## HOW TO COMPLETE THIS TASK
Print the data exactly as written, line for line, and leave its pictures behind.
*** STORED DATA ***
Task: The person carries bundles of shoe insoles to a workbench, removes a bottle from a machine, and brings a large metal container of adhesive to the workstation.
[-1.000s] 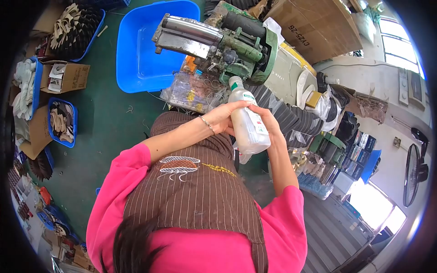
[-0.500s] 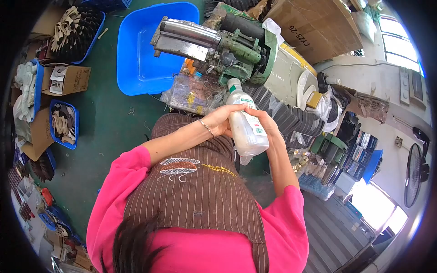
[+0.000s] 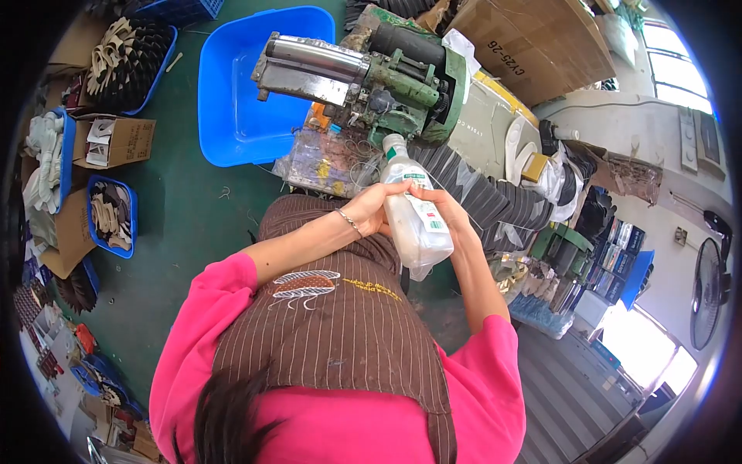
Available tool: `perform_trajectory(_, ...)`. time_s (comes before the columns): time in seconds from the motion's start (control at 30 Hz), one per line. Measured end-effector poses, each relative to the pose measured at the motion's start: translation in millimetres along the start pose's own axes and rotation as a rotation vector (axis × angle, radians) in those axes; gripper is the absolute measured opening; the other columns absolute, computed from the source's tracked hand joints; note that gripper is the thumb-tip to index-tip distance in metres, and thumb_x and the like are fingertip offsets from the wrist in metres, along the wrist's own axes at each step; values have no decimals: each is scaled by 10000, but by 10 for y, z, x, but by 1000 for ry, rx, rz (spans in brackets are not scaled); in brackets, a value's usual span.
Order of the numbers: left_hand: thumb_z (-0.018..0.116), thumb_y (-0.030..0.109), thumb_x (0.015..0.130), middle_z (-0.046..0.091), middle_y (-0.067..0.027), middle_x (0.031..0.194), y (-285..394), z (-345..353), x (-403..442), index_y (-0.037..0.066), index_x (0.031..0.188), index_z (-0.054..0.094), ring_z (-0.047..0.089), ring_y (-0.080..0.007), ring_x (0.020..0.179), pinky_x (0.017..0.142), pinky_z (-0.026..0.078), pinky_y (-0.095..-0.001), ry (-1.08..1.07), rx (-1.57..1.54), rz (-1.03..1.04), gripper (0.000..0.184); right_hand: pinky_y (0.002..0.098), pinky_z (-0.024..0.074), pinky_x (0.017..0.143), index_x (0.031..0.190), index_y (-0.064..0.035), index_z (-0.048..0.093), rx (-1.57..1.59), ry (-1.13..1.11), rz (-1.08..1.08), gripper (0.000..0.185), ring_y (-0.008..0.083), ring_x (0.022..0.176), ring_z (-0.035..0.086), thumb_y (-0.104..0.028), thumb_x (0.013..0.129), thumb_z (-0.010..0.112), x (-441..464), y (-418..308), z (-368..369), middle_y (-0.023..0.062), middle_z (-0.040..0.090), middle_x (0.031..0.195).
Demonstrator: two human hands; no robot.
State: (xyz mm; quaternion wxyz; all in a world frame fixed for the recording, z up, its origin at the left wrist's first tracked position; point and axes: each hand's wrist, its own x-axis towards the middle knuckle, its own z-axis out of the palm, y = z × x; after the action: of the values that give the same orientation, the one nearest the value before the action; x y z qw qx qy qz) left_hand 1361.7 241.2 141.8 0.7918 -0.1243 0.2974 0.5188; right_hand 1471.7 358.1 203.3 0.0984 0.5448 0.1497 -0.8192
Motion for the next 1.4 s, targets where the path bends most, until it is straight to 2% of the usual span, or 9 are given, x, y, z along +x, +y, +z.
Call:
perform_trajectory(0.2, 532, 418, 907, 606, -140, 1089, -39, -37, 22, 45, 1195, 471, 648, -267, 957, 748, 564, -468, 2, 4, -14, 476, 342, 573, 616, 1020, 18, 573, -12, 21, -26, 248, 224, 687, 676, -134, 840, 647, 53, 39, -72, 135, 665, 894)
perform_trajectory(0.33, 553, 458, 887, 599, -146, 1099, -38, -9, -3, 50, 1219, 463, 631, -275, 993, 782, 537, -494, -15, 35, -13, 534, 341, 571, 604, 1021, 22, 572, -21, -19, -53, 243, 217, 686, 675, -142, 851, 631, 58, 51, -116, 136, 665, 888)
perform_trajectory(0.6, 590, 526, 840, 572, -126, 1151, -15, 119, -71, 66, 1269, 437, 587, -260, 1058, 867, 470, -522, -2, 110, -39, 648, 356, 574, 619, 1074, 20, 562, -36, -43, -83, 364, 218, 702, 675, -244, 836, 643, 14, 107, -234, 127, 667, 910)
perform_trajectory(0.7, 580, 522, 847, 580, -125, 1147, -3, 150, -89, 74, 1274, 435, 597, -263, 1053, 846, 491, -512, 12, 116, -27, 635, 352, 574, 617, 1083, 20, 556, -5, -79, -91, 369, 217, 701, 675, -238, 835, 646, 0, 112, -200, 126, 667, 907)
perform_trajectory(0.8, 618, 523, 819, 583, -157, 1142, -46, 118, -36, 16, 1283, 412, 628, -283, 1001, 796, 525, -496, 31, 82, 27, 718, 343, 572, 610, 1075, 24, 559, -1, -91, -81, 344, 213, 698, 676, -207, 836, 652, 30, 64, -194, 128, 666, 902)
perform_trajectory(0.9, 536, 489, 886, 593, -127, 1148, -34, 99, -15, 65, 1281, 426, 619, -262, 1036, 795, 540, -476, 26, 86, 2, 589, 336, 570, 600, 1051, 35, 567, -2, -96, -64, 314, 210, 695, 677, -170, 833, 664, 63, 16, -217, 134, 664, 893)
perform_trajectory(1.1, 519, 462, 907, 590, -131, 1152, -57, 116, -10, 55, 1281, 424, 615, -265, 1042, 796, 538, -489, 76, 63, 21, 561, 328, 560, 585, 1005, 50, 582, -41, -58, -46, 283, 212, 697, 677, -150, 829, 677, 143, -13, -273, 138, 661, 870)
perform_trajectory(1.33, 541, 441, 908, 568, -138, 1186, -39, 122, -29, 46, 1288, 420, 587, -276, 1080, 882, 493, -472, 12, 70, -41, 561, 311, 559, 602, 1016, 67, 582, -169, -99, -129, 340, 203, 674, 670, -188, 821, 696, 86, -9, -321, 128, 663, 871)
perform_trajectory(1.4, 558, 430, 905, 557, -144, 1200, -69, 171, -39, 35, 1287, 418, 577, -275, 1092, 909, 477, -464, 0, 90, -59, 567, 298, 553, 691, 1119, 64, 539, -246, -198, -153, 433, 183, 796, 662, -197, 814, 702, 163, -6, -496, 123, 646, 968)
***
## YOUR RESPONSE
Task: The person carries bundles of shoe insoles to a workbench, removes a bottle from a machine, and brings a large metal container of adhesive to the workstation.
[-1.000s] 
[-0.500s] 
[+0.000s] 
Available tool: `perform_trajectory(_, ...)`. time_s (comes before the columns): time in seconds from the motion's start (control at 30 Hz), one per line. Measured end-effector poses, each relative to the pose measured at the motion's start: translation in millimetres along the start pose's own axes and rotation as a rotation vector (axis × angle, radians) in those axes; gripper is the absolute measured opening; the other columns absolute, computed from the source's tracked hand joints; note that gripper is the thumb-tip to index-tip distance in metres, and thumb_x and the like are fingertip offsets from the wrist in metres, along the wrist's own axes at each step; values have no decimals: each is scaled by 10000, but by 10 for y, z, x, but by 1000 for ry, rx, rz (spans in brackets are not scaled); in brackets, a value's usual span.
Order of the numbers: left_hand: thumb_z (-0.018..0.116), thumb_y (-0.030..0.109), thumb_x (0.015..0.130), middle_z (-0.046..0.091), middle_y (-0.067..0.027), middle_x (0.031..0.194), y (-285..394), z (-345..353), x (-403..442), index_y (-0.037..0.066), index_x (0.031..0.188), index_z (-0.054..0.094), ring_z (-0.047..0.089), ring_y (-0.080..0.007), ring_x (0.020..0.179), pinky_x (0.017..0.142), pinky_z (-0.026..0.078), pinky_y (-0.095..-0.001), ry (-1.08..1.07), rx (-1.57..1.54), rz (-1.03..1.04), gripper (0.000..0.184); right_hand: pinky_y (0.002..0.098), pinky_z (-0.024..0.074), pinky_x (0.017..0.143), index_x (0.031..0.190), index_y (-0.064..0.035), index_z (-0.048..0.093), rx (-1.57..1.59), ry (-1.13..1.11), rz (-1.08..1.08), gripper (0.000..0.185), ring_y (-0.008..0.083), ring_x (0.022..0.176), ring_z (-0.035..0.086), thumb_y (-0.104..0.028), thumb_x (0.013..0.129), thumb_z (-0.010..0.112), x (-441..464), y (-418..308), z (-368..369), middle_y (-0.023..0.062), middle_z (-0.040..0.090), middle_x (0.031..0.195).
Demonstrator: two human hands; no robot.
State: (xyz mm; quaternion wxyz; all in a world frame fixed for the recording, z up, its origin at the left wrist's first tracked position; point and axes: each hand's wrist, its own x-axis towards the middle knuckle, its own z-axis out of the palm, y = z × x; after the action: of the values that give the same orientation, the one nearest the value before the action; x y z qw qx qy qz) left_hand 1361.7 241.2 141.8 0.7918 -0.1243 0.2974 0.5188; right_hand 1471.7 358.1 203.3 0.0984 0.5448 0.1497 -0.8192
Motion for the next 1.4 s, targets where the path bends most, until it is straight to 2% of the usual span, or 9 are given, x, y, z along +x, +y, +z.
Call:
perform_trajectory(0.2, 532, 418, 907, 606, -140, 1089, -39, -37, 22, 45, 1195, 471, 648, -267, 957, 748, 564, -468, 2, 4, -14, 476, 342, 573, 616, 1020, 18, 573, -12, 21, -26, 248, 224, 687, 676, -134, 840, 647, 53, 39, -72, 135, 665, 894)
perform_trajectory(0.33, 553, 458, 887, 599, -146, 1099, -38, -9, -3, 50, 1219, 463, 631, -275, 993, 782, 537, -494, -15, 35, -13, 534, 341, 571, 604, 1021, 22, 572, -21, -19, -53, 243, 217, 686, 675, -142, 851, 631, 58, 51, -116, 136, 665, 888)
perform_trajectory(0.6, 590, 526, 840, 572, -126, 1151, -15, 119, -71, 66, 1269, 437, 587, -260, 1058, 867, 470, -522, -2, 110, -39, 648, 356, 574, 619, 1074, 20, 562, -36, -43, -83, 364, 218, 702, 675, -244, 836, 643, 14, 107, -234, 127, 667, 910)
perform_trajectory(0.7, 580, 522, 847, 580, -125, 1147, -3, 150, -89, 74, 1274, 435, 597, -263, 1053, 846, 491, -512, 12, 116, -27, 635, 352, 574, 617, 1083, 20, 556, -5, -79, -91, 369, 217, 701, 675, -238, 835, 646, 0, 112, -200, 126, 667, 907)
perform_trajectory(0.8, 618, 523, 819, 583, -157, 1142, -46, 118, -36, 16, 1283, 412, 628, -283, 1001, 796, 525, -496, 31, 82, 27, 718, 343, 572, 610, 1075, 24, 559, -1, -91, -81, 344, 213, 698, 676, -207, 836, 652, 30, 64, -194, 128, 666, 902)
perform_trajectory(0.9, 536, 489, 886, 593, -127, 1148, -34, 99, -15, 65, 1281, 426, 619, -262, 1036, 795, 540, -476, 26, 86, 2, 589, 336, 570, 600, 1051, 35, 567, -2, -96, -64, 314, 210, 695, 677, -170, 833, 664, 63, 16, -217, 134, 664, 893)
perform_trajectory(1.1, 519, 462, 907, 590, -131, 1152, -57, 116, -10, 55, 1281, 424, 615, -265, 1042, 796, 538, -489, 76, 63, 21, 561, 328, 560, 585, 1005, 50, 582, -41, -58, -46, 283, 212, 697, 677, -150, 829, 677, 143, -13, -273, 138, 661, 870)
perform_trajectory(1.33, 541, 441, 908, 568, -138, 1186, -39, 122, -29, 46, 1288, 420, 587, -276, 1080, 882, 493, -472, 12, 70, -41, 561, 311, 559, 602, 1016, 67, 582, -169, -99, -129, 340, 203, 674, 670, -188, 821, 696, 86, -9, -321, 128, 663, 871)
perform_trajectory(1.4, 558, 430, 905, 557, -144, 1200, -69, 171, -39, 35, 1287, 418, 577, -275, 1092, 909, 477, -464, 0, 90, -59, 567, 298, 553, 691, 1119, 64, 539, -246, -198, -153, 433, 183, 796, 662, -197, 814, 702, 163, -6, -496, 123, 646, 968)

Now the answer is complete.